Ma grand-mère exerçait son métier de sage-femme à domicile dans une petite ville proche du front jusqu’à son évacuation lors de la dernière grande offensive allemande du printemps 1918. J’ai retrouvé, signé des autorités anglaises en 1916, un permis de circuler à bicyclette de nuit. J’imagine que, comme il était courant, elle hébergeait quelques soldats britanniques et que l’un d’eux lui a laissé cet objet en remerciement.
En fermant les yeux, je peux retracer son voyage au fond des tranchées, servant à recoudre un bouton de trench-coat, puis rangée parmi les souvenirs de cette femme dont le mari soldat n’était pas revenu.
La Moka- Carine Oger
Elle ne paye pas de mine, la Moka de mes ancêtres ! Pourtant, à elle seule, elle peut raconter l’histoire de ma famille sur plusieurs générations. Fidèle parmi les fidèles, elle est passée de mains en mains sans jamais faillir. Elle a sifflé sur la gazinière de ma grand-mère, et sur celle de sa mère avant elle. Elle a fourni un café revigorant à mes oncles maçons. Elle a accueilli les visiteurs de passage avec la merveilleuse odeur qu’elle dégageait.

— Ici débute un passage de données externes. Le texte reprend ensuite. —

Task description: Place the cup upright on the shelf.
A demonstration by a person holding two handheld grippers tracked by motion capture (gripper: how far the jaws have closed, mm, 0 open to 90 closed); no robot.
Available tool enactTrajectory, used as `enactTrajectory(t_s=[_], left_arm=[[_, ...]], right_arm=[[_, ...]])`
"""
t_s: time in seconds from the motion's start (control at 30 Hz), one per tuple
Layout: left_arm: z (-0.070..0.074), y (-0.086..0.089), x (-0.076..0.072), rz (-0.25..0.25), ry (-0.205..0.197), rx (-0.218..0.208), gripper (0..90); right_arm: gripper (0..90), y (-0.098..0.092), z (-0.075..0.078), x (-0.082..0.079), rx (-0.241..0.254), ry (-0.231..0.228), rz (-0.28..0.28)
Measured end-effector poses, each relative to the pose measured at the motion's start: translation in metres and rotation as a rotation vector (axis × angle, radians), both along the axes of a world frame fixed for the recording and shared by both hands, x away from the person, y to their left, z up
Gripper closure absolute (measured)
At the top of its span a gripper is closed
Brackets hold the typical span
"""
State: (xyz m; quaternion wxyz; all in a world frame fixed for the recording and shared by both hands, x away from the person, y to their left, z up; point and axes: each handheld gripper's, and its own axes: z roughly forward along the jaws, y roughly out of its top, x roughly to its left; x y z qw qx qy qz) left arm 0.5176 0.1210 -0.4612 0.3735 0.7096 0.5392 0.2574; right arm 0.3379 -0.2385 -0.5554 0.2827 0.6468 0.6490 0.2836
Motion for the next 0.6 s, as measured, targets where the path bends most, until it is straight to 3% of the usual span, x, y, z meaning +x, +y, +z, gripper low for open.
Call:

Son apparence sobre et sa silhouette octogonale suffisaient à la distinguer parmi les ustensiles de cuisine, et à graver son souvenir dans nos mémoires. A chaque fois que je la prends entre mes mains, que je sens sa texture en aluminium, les souvenirs de ma grand-mère me reviennent. Je la vois tourner la base d’une main ferme, la remplir d’eau en faisant attention de ne pas aller au-delà de la limite. Elle déposait alors au-dessus le filtre en forme d’entonnoir et le remplissait de café moulu, italien bien sûr ! Elle le tassait un peu, juste ce qu’il fallait pour rajouter encore une petite cuillerée. Elle vissait ensuite avec poigne la partie haute, et déposait la cafetière ainsi fermée hermétiquement sur le feu à gaz.
C’était alors que la vraie magie commençait, celle que je retrouve encore avec ravissement à chaque fois que j’utilise cette cafetière. Le maître mot, c’était le silence. L’esprit en alerte, il fallait écouter attentivement la vie dans la Moka. La moindre inattention et le café serait mauvais. A peine émettait-elle un gargouillis qu’il fallait se dépêcher de la retirer du feu. Son chant résonnait dans la cuisine tandis que l’odeur du café chatouillait les narines. Il était temps alors de verser le liquide brun dans de petites tasses, et de savourer son goût corsé et riche en arômes.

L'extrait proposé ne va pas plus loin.